**Directions**
Lines outside the range are not wanted. Give again exactly the lines between the line holding "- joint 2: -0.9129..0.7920" and the line holding "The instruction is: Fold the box", inclusive, from the listing below.

**Available data**

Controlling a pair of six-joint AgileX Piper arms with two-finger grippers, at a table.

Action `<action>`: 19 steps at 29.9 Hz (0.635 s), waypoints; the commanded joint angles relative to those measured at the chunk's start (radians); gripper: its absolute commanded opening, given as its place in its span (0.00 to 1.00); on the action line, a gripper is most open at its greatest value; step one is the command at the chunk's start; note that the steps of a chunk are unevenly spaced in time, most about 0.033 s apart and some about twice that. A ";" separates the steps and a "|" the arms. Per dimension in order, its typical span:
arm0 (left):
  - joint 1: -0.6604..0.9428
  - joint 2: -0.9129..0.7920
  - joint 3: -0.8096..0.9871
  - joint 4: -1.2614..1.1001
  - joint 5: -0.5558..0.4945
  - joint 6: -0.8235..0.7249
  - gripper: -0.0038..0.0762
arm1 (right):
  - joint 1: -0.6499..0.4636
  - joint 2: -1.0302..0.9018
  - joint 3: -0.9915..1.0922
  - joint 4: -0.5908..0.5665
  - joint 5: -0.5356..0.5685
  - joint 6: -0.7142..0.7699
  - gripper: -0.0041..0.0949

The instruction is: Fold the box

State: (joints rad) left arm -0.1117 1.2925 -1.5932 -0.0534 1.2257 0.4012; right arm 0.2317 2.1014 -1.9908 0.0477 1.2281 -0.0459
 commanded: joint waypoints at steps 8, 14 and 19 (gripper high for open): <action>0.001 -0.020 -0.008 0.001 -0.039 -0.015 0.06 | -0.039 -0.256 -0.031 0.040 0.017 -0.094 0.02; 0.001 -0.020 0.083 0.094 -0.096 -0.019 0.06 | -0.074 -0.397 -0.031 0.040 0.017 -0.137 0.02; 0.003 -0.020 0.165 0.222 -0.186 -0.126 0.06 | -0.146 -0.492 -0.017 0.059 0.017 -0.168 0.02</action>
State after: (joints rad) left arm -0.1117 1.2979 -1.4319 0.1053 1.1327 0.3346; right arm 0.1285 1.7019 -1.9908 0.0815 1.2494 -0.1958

**Reply**
  - joint 2: -0.9129..0.7920
  - joint 3: -0.8096..0.9871
  - joint 4: -1.2614..1.1001
  - joint 5: -0.5558..0.4945
  - joint 6: -0.8235..0.7249
  - gripper: -0.0038..0.0762
arm1 (right):
  - joint 1: -0.6499..0.4636
  - joint 2: -1.0302..0.9018
  - joint 3: -0.9915..1.0922
  - joint 4: -0.5908..0.5665
  - joint 5: -0.5356..0.5685
  - joint 6: -0.7142..0.7699
  - gripper: -0.0041..0.0949

The instruction is: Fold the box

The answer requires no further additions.